In his short essay “Gone South: Flight of the Dragonflies,” Richard Preston recounts witnessing a swarm of dragonflies in the park back in September. This specific breed of dragonfly, the common green darner, is not rare on its own, but its presence here is. Before this most recent occurrence, only two other darner sightings had ever been reported in New York: once, on Long Island, in 1916, and again, much later, over Fire Island in 1992.
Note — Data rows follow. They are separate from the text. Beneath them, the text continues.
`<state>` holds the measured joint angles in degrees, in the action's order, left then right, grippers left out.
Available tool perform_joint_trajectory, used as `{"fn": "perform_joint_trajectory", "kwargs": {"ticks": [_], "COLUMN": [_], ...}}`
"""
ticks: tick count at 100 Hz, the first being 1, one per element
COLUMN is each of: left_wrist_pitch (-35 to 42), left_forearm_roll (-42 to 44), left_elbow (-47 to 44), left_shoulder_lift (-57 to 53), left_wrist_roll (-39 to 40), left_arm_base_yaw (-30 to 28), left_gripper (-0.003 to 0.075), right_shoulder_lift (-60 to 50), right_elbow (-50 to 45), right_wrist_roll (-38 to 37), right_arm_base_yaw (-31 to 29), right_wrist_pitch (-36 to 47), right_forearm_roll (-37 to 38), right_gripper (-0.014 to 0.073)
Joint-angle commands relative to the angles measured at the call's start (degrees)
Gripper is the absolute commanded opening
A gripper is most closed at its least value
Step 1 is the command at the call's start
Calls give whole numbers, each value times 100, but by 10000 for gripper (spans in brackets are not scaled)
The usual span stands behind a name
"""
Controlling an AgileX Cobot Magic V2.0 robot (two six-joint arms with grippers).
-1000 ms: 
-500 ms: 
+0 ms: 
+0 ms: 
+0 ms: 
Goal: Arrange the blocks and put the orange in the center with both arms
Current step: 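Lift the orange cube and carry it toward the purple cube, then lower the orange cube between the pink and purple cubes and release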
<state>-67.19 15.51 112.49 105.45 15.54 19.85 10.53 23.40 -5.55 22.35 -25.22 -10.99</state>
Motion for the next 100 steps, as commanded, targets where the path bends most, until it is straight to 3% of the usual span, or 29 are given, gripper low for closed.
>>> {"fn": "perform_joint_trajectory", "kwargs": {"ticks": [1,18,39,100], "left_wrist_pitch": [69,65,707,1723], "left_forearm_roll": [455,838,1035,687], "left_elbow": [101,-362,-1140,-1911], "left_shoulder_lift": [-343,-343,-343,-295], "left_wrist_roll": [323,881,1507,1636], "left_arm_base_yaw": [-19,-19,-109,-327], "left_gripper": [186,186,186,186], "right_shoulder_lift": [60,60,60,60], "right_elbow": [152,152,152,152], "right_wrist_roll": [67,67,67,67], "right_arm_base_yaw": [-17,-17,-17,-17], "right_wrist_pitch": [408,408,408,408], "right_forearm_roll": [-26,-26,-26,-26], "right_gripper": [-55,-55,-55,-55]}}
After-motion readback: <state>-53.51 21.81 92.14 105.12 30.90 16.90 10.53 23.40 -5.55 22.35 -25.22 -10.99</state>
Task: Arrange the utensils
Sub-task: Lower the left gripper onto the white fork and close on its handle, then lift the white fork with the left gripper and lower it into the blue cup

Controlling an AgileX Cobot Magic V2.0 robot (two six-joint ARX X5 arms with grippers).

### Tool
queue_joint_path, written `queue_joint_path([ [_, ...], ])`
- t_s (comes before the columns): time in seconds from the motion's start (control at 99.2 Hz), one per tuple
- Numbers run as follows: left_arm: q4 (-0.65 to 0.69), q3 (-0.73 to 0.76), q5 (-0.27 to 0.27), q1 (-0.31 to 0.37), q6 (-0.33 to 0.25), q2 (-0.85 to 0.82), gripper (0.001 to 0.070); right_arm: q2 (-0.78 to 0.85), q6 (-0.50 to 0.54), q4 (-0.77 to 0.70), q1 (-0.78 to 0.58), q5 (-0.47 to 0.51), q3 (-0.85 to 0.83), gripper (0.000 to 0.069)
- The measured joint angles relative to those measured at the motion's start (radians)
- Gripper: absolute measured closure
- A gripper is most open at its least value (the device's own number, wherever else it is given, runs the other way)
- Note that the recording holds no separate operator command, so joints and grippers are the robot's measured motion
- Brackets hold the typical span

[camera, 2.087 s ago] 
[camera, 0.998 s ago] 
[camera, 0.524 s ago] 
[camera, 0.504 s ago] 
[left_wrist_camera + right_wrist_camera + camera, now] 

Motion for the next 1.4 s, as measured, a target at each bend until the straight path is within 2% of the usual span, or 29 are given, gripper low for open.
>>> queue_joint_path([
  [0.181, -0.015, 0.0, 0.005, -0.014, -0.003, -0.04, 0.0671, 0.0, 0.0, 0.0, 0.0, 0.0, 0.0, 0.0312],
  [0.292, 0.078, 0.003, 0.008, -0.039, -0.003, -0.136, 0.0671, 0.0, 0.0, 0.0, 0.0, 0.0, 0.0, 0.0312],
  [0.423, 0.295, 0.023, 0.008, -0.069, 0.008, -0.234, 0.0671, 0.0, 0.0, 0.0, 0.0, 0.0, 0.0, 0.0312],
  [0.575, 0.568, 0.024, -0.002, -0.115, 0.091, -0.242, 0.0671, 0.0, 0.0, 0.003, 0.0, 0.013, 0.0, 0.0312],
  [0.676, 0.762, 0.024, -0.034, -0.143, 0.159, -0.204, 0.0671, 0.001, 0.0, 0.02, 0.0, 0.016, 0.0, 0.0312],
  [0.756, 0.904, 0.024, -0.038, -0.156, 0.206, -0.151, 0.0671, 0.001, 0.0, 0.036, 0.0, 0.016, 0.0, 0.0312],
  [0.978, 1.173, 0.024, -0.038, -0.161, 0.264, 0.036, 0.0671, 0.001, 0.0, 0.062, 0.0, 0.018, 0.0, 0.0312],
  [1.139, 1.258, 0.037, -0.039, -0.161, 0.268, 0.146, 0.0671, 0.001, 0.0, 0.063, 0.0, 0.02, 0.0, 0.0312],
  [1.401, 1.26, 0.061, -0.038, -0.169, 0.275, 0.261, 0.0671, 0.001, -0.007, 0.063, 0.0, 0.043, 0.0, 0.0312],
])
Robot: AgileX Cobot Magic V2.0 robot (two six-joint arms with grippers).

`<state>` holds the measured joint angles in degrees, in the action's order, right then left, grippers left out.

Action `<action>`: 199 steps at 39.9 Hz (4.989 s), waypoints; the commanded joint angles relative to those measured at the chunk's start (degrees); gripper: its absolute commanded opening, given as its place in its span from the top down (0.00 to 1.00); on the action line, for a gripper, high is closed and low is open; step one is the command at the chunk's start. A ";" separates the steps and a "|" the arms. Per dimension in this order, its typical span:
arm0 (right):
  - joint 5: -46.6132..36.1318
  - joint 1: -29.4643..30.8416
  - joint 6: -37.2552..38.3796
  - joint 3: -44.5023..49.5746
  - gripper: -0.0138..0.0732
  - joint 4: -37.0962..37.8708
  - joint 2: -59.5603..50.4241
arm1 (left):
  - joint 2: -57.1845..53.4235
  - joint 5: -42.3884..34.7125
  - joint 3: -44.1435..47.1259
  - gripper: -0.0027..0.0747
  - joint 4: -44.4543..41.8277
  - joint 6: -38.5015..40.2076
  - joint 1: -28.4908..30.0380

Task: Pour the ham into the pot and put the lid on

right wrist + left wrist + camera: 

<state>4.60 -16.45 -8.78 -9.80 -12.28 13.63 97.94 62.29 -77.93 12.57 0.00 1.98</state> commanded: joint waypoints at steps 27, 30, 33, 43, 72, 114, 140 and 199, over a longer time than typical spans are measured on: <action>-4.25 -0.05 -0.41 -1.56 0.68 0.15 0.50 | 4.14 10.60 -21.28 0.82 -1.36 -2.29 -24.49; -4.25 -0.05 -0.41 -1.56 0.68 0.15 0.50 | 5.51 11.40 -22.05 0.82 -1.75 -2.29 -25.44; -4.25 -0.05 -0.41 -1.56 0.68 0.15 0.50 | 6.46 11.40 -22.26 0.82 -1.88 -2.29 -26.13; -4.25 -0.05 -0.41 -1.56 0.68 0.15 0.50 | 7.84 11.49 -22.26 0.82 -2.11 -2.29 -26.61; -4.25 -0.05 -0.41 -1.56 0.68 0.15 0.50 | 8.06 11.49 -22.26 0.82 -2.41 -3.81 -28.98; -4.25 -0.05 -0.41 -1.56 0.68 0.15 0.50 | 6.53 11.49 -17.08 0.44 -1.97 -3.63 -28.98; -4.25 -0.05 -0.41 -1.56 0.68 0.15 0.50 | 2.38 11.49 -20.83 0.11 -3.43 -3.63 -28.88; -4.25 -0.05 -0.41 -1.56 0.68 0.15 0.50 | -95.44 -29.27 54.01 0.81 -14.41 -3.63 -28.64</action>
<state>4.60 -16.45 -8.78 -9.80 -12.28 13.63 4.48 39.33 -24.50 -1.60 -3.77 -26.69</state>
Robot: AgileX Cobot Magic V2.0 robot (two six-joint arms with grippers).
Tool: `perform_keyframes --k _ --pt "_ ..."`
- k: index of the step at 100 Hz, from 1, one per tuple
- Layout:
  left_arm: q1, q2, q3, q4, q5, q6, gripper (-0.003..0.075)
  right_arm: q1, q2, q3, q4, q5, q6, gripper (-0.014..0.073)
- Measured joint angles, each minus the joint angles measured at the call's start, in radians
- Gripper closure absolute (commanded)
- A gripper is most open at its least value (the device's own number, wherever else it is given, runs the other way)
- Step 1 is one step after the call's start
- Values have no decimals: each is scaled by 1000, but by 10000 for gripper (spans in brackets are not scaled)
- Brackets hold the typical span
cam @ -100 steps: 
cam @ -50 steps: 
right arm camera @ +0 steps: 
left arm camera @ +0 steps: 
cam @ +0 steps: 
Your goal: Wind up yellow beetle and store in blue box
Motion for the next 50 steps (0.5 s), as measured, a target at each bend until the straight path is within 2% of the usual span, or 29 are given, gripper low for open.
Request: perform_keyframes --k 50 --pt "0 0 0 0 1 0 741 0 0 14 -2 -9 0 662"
Preston, best known for his writings on disease epidemics, describes the experience:

In Prospect Park, thousands of green darners were flashing in the sun everywhere you looked. They were moving through the Long Meadow, a grassy undulant valley that runs through the park in a north-south direction, lined with trees on either side. The dragonflies were using the Long Meadow as a migration corridor. The park was full of people, too– friends lying on blankets, West Indian guys playing cricket. The dragonflies seemed wary of the people, while the people mostly didn’t seem to be aware of the dragonflies. A guy was playing a trumpet under the Meadowpoint Arch, and green darners glittered above his horn. Two little boys ran around and pointed. “I never seen so many dragonflies!” one said.
The green darners slashed and darted through pockets of still air, their wings making soft, crisp noises as they turned for prey. They swung up into the wind and hovered, then would rush forward and nail something that you couldn’t see.

Preston paints the picture vividly, making the whole thing seem so majestic and beautiful that one almost forgets that stumbling into a massive swarm of insects is actually the stuff of nightmares.

Were any of you there to witness it?